I'll be disappearing for two weeks of wilderness shortly, and apologize now that I'm very unlikely to check in on this thread after this weekend. (I wish everyone at least as much respite.) A few quick responses to the above conversation and from geospatial-jeff/zarr-python#1:

  • The solution using an external json-schema looks elegant but there was a general requirement to not remotely load for the main extension mechanism. I'd ask @geospatial-jeff what that would do to the draft in his PR which I think brings it quite close to the current proposal here.
  • I was never 100% happy with the namings from the ZEP9 work (v3.1), but I think some of the confusion comes from the overloading of the term from the previous version of the spec (v3.0) and even in our daily usage.
    • The delineation I tried to make was that there are "extension points" defined in the core and then "extensions" which you slot into them. (For @geospatial-jeff, we moved the list of implementations away from core since the distinction of "core" was being newly created. There will be a process to move them back into core but first we were trying to unblock the spec work.)
    • ZEP10 adds to the naming confusion because there's yet another "extensions". This was chosen because it was explicitly referenced in previous versions of the spec, but that is perhaps not sufficient.
    • But to clarify what was mentioned elsewhere in different words: ZEP10 is about creating another extension point which takes generic extensions as opposed to the specific ones like "codecs", "data_grid", etc.
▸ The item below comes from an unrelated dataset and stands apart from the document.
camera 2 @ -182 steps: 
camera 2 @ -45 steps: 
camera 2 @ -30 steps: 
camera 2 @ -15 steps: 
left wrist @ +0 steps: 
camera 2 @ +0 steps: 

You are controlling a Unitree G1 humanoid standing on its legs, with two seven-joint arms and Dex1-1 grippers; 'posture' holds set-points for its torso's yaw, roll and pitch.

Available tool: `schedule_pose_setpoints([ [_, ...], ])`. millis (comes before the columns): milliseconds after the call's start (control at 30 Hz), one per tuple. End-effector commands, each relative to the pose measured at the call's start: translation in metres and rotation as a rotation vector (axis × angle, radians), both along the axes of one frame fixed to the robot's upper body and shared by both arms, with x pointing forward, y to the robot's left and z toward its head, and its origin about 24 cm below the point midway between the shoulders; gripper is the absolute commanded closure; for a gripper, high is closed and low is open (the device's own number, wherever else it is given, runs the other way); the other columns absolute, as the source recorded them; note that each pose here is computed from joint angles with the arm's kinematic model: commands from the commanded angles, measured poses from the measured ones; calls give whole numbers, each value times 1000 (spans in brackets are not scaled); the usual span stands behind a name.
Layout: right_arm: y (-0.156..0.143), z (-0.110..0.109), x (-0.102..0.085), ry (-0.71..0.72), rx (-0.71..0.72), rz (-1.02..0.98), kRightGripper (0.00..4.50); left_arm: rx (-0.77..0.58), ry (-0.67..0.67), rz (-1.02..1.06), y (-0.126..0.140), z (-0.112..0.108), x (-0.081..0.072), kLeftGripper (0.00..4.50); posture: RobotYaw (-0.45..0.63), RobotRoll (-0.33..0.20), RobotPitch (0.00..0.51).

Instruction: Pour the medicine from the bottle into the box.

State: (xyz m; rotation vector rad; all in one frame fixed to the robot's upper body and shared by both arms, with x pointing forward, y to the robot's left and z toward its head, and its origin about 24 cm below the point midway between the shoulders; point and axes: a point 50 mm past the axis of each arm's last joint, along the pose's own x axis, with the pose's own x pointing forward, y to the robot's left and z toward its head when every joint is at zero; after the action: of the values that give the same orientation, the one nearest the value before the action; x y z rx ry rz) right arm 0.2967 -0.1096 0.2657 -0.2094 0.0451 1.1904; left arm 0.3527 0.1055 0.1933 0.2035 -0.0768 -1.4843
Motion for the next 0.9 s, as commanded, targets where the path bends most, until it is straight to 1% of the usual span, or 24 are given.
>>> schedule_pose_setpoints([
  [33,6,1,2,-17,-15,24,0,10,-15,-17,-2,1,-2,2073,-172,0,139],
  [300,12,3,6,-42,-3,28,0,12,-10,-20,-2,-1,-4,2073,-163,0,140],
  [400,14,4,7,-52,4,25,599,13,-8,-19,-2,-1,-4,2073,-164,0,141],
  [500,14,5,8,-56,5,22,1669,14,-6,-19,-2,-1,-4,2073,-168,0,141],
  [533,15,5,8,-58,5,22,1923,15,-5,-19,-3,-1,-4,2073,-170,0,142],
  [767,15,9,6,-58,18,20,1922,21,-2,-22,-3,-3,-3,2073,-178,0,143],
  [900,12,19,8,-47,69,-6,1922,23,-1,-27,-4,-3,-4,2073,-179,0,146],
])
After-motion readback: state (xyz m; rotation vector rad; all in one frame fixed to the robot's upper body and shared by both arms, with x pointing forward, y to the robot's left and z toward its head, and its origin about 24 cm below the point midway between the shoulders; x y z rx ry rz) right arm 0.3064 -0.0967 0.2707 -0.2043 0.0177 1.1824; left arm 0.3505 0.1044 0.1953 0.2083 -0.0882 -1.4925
From my side, (a) very happy for improved wording both on ZEP9 and ZEP10, (b) it might be as I mentioned previously that a community/spec/ZEP call to talk this through via voice would be easier. Alternatively, I'll try to piece apart the discussions above into separate issues and try to reach consensus on each in turn, including:

  • future of attributes and ZEP4
  • remote loading of schemas
  • top-level keys versus a single container field
  • naming of "extensions" / "extension points"
  • etc.

@jbms
Copy link

jbms commented Jul 30, 2025

The current ZEP10 proposal indeed blurs the distinction between extensions that require changes to the zarr implementation, and extensions like OME-zarr that merely build on top of zarr, and may affect the higher-level interpretation of the array but require no change to the zarr implementation itself and do not affect how the array data itself is read or written.

I would propose instead that we define "registered attributes" also in the zarr-extensions repo, where registered attributes are included in attributes but have a defined schema and are suitably prefixed to avoid any ambiguity in practice with user-defined attributes not intended to conform to any particular spec. These would, like any other attribute, always be safe to ignore by implementations that do not understand them, both when reading and writing, because they must not affect the reading or writing of the array data itself.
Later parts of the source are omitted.